SIDS made simple
After losing my son Marco I was terrified of anything happening to my new born Luca, now 8 months old. Although Marco was 2 when he died the fear of an accident, any accident at all is still terrifying.
My initial fear was about SIDS, having a baby is simultaneously one of life’s biggest challenges, and most rewarding achievements. For new parents it can be fun, exciting, exasperating, difficult, tiring, exhilirating and terrifying—often all at the same time. If you aren’t a parent yet, the first year of life is an adventure that will change you in ways you cannot imagine beforehand. It should be a time of joy—marked by more than a little sleep deprivation.
Until the early 1990s, having a newborn meant that you stood a significant chance of discovering that your child had died in her crib before her first birthday; suddenly, unexpectedly and inexplicably. Called Sudden Infant Death Syndrome (SIDS), this awful event struck unsuspecting families at an alarming rate. But vigilant experts noticed a pattern to the deaths, and launched a campaign to reduce some of the known risk factors for SIDS. For the most part, they involve recommendations about the sleep environment.
In a conversation with Taran, one of Luca’s nurses I asked her if she could explain SIDS to me in layman terms so I understood it enough to lose some of my fears since I was following all the recommendations but still woke up at night to make sure my baby was still breathing.

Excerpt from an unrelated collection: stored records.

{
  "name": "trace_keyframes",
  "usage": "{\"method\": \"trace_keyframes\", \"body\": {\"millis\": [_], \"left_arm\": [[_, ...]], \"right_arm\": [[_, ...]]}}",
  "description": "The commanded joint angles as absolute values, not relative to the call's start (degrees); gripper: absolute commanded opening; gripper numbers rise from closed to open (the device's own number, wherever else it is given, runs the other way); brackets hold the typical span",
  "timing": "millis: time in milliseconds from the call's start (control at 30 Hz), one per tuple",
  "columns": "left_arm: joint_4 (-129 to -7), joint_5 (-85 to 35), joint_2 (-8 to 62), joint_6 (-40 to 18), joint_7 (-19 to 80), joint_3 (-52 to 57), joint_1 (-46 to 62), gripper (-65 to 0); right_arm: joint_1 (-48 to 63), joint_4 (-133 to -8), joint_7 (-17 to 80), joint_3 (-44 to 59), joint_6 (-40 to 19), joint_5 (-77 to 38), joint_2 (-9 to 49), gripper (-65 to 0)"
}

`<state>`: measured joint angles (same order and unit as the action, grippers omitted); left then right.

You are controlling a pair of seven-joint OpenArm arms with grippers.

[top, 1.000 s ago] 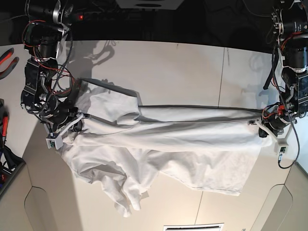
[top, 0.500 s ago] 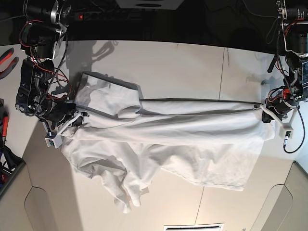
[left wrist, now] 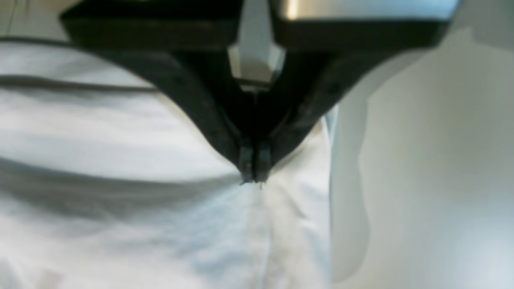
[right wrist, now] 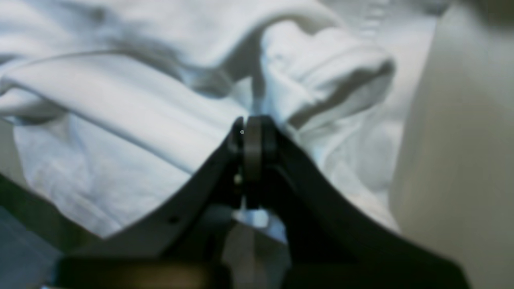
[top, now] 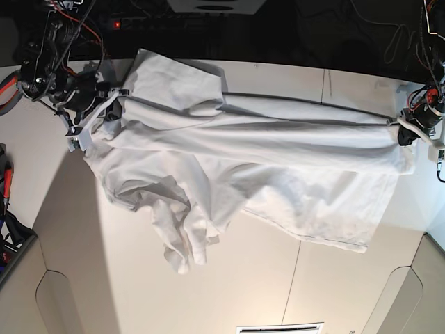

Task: Layout the t-shirt on the table in an organized manner, then fold the t-shirt properly
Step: 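Lift the held edge with both grippers and fold it over the shirt, then release the edge with the right gripper and grasp the loose sleeve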

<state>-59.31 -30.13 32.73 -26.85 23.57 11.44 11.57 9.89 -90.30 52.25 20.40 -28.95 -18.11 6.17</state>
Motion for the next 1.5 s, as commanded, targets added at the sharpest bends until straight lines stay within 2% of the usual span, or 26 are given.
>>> {"method": "trace_keyframes", "body": {"millis": [0,200,367,733,900,933,967,1033,1100,1267,1400,1467], "left_arm": [[-57.1,-22.7,32.3,-23.8,38.2,10.6,15.7,-65.0],[-58.0,-25.1,32.1,-23.9,39.5,10.7,19.3,-65.0],[-61.9,-30.0,32.1,-27.9,42.0,11.4,22.2,-65.0],[-69.1,-32.5,32.1,-27.9,42.2,11.7,23.6,-65.0],[-75.2,-32.3,32.1,-27.9,42.2,12.5,22.9,-65.0],[-76.8,-32.3,32.1,-27.9,42.2,12.8,22.8,-65.0],[-78.4,-32.1,32.1,-27.9,42.2,13.2,22.9,-64.5],[-81.3,-31.7,32.1,-27.9,42.2,14.1,22.8,-51.4],[-83.5,-31.0,32.1,-27.9,42.2,15.2,22.6,-42.0],[-84.7,-30.2,32.1,-27.9,42.2,16.3,19.7,-40.5],[-84.7,-30.2,32.1,-27.9,42.2,16.3,17.8,-40.5],[-84.7,-30.2,32.1,-27.9,42.2,16.3,17.1,-40.5]], "right_arm": [[10.7,-92.0,53.0,20.7,-28.8,-17.0,7.0,-65.0],[12.1,-93.8,52.7,21.1,-28.7,-16.9,7.0,-65.0],[11.9,-93.8,52.5,21.7,-28.7,-16.8,7.0,-65.0],[11.5,-94.0,52.6,21.7,-28.3,-17.0,7.0,-65.0],[10.8,-98.3,52.8,21.8,-28.0,-18.3,7.0,-65.0],[10.8,-99.9,52.8,21.8,-28.0,-19.1,6.9,-61.8],[10.8,-101.5,52.8,21.8,-28.0,-19.9,7.0,-55.9],[10.8,-104.7,52.7,21.7,-28.1,-21.0,7.0,-47.2],[10.6,-107.7,52.5,21.7,-28.1,-21.5,6.9,-45.4],[5.9,-109.8,51.6,21.7,-28.1,-21.2,6.9,-45.3],[0.6,-108.2,48.6,21.5,-28.9,-16.2,6.9,-35.4],[-2.1,-105.7,46.4,20.8,-28.9,-13.8,7.0,-32.6]]}}
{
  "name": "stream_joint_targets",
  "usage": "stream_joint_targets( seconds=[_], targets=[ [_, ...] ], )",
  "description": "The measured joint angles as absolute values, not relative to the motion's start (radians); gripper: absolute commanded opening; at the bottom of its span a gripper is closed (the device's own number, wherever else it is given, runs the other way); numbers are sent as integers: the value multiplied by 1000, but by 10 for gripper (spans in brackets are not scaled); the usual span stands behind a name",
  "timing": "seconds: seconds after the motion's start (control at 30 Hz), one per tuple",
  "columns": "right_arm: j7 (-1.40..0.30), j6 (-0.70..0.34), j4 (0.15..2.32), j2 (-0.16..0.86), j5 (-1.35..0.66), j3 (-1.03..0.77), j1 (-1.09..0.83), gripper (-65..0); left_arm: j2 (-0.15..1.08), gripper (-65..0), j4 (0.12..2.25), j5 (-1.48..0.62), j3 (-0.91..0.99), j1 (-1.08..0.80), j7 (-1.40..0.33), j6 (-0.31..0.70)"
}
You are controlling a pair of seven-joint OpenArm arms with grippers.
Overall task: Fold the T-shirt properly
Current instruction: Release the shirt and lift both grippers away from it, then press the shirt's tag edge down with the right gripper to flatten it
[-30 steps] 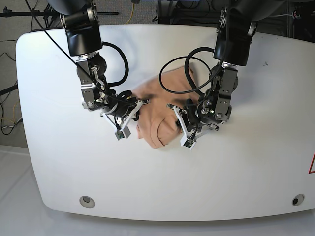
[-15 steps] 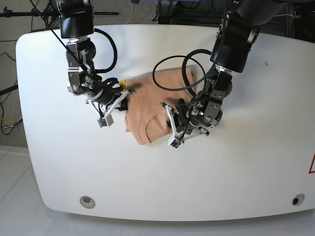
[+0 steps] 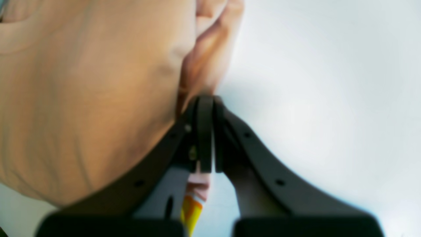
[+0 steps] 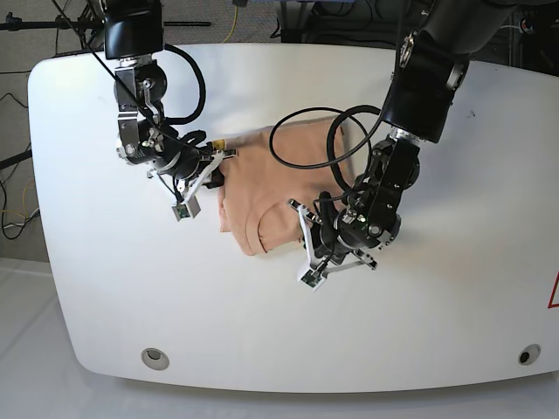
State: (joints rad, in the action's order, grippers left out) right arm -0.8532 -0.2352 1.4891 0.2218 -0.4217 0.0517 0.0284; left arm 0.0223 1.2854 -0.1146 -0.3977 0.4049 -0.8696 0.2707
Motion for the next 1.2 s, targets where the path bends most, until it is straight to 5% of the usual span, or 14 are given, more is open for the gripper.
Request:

Taran explained that babies are supposed to be born with an alarm that signals them to wake up if they are unable to breath. However, there is a percentage of children that are born without the system that signals them to wake up even if they can’t breathe. Apparently, these are the babies more likely to suffer SIDS.
Because there is no test that can evaluate which children lack this indicator, experts have set a must follow list for all parents regardless. The first rule: Infants should be laid to rest on their backs, not their bellies. Babies don’t sleep as deep on their backs, specialists suggest that laying them on their backs makes it easier for them to wake up in the event of trouble. They should also sleep in an unadorned crib with a fitted sheet. And nothing else. No stuffed animals, no frilly pillows, not even bedrail bumpers; nothing. And parents should never sleep in the same bed as newborns, lest they unintentionally roll over and suffocate the child.
These and other recommendations have made a huge difference in SIDS rates around the country. According to the U. S. Centers for Disease Control and Prevention, rates have been slashed by half since the early 1990s, when SIDS-prevention efforts began in earnest. For more information about preventing SIDS, visit:www.healthychildren.org/safesleep.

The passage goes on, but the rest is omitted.